• _Description of the task_: Every line in the data below from the one containing "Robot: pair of" down to the one containing "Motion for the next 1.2", both included, must be retyped exactly; no other line is to appear.

• _Material provided_:
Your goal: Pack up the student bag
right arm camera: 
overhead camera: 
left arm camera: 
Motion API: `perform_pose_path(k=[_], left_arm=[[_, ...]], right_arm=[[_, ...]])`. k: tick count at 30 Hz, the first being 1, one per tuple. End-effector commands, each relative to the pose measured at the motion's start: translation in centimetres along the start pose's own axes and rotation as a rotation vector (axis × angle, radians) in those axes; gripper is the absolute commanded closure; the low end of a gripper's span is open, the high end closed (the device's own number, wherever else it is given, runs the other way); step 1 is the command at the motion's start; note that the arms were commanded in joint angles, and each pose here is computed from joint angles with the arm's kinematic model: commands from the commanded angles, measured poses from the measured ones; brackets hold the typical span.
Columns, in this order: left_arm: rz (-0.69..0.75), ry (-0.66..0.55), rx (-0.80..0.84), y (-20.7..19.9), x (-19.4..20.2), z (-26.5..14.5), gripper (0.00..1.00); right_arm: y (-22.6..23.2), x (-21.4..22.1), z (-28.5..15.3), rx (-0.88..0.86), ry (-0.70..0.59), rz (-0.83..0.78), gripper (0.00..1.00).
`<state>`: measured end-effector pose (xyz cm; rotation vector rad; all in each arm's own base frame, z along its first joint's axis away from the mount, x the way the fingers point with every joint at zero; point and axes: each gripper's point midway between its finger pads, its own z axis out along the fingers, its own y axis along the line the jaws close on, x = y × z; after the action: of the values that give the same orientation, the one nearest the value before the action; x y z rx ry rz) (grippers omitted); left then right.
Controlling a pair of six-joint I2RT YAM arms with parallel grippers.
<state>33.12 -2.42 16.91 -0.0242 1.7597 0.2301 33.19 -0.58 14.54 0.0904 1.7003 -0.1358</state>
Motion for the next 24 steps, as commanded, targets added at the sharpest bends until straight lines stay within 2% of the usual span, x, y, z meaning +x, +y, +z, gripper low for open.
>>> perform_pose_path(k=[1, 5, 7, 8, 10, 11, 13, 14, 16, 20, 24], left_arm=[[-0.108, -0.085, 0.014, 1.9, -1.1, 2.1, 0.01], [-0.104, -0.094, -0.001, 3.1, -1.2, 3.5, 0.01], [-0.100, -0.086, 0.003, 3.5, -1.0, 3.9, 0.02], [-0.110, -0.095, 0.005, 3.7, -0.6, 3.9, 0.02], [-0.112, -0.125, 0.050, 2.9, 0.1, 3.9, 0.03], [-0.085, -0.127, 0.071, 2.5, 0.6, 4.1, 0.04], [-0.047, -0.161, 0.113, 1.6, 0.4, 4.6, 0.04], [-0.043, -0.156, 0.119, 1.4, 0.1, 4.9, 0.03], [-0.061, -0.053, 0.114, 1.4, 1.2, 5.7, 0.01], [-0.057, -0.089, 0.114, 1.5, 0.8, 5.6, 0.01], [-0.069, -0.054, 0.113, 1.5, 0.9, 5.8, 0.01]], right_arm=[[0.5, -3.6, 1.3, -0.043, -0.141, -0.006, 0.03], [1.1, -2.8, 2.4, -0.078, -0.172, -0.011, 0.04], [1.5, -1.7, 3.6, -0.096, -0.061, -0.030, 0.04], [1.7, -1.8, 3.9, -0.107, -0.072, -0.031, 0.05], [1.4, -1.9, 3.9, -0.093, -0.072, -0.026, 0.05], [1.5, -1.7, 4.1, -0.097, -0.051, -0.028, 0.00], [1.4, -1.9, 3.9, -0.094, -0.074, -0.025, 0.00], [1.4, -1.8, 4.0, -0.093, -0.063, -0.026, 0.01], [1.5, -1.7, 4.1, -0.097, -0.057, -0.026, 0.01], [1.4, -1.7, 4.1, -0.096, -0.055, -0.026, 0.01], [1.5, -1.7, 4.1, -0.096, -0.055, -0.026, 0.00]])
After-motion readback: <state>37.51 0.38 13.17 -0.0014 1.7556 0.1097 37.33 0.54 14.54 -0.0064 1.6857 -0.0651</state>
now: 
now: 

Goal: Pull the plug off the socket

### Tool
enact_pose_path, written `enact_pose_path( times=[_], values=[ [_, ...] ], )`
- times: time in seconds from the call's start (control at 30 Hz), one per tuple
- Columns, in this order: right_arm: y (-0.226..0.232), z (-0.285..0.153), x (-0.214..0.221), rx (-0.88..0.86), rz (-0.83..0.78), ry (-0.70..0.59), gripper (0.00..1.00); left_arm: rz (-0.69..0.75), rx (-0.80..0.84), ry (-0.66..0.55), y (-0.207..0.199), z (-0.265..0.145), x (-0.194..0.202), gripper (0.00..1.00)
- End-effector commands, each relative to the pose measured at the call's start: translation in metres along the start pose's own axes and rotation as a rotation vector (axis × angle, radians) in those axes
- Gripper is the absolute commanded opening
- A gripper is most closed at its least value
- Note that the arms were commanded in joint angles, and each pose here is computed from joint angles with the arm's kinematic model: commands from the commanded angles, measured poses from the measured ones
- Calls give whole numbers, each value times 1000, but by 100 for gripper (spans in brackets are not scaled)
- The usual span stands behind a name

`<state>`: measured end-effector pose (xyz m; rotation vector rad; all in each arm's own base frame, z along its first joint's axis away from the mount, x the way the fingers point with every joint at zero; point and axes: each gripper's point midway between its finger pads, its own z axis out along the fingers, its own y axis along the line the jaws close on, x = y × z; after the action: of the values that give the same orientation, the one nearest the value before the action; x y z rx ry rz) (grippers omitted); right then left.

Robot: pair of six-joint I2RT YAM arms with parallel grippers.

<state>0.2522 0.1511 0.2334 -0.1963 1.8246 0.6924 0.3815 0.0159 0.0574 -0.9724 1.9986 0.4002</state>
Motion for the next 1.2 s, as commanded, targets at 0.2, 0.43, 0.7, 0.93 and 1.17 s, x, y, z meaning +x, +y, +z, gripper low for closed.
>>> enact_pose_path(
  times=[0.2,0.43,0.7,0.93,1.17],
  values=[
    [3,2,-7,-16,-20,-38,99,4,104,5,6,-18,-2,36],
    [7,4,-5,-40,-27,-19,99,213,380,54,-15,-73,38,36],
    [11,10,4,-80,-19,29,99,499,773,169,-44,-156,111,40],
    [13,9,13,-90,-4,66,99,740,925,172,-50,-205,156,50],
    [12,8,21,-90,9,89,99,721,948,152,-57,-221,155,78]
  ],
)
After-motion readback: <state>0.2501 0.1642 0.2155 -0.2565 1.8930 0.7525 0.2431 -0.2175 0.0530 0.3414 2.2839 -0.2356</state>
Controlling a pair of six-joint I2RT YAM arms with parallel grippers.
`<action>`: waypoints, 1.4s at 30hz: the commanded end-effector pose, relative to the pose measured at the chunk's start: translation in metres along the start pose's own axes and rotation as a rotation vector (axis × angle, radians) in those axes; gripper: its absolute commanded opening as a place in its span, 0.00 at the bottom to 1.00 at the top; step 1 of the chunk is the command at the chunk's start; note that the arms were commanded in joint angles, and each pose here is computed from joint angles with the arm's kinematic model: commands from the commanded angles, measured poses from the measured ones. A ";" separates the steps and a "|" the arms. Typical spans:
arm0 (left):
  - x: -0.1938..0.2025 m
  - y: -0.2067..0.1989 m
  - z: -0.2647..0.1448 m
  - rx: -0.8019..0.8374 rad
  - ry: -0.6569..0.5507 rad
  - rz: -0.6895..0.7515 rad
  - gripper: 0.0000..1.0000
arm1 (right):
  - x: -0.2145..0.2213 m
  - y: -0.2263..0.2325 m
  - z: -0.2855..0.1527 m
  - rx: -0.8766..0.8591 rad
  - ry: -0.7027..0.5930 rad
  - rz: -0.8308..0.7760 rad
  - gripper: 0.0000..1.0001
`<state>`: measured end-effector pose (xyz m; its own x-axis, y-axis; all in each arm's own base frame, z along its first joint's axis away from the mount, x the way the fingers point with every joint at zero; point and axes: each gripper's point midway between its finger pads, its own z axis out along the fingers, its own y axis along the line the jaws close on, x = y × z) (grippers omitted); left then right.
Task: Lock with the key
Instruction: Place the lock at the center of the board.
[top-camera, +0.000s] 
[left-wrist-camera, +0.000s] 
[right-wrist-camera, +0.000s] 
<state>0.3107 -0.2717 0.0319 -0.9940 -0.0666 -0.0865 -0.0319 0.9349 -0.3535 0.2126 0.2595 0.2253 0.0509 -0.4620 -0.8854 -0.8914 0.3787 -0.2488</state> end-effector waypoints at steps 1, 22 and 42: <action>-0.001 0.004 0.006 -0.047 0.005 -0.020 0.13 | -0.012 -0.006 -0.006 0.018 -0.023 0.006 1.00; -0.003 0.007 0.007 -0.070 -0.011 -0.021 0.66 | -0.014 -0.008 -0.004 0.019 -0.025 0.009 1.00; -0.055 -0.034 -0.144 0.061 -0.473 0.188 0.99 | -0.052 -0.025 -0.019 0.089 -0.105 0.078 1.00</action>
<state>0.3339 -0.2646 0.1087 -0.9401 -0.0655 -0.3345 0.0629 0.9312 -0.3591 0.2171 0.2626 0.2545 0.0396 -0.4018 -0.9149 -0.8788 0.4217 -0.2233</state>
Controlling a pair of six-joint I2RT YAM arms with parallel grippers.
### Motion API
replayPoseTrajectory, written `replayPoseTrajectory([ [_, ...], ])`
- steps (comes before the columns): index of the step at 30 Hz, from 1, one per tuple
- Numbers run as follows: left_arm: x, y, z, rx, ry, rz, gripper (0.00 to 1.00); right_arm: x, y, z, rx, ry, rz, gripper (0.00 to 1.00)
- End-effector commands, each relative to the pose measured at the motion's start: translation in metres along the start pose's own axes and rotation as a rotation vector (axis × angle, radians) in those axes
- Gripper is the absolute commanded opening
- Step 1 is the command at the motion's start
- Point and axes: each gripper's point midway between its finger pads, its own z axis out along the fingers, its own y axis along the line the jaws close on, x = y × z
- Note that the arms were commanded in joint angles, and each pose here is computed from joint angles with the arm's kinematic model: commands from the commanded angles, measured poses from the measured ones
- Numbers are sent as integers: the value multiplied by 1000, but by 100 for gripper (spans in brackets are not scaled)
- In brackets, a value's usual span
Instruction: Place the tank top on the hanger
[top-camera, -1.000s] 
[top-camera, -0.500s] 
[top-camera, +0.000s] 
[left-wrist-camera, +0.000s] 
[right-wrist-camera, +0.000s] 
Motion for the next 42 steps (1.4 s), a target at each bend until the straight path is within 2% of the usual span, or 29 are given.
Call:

• _Exercise output_:
Robot: pair of six-joint I2RT YAM arms with parallel grippers.

<state>0.2522 0.1511 0.2334 -0.1963 1.8246 0.6924 0.3815 0.0159 0.0574 -0.9724 1.9986 0.4002</state>
Motion for the next 1.2 s, as commanded, targets at 0.2, 0.43, 0.7, 0.93 and 1.17 s, x, y, z meaning +x, +y, +z, gripper low for closed.

Nothing else belongs to the answer.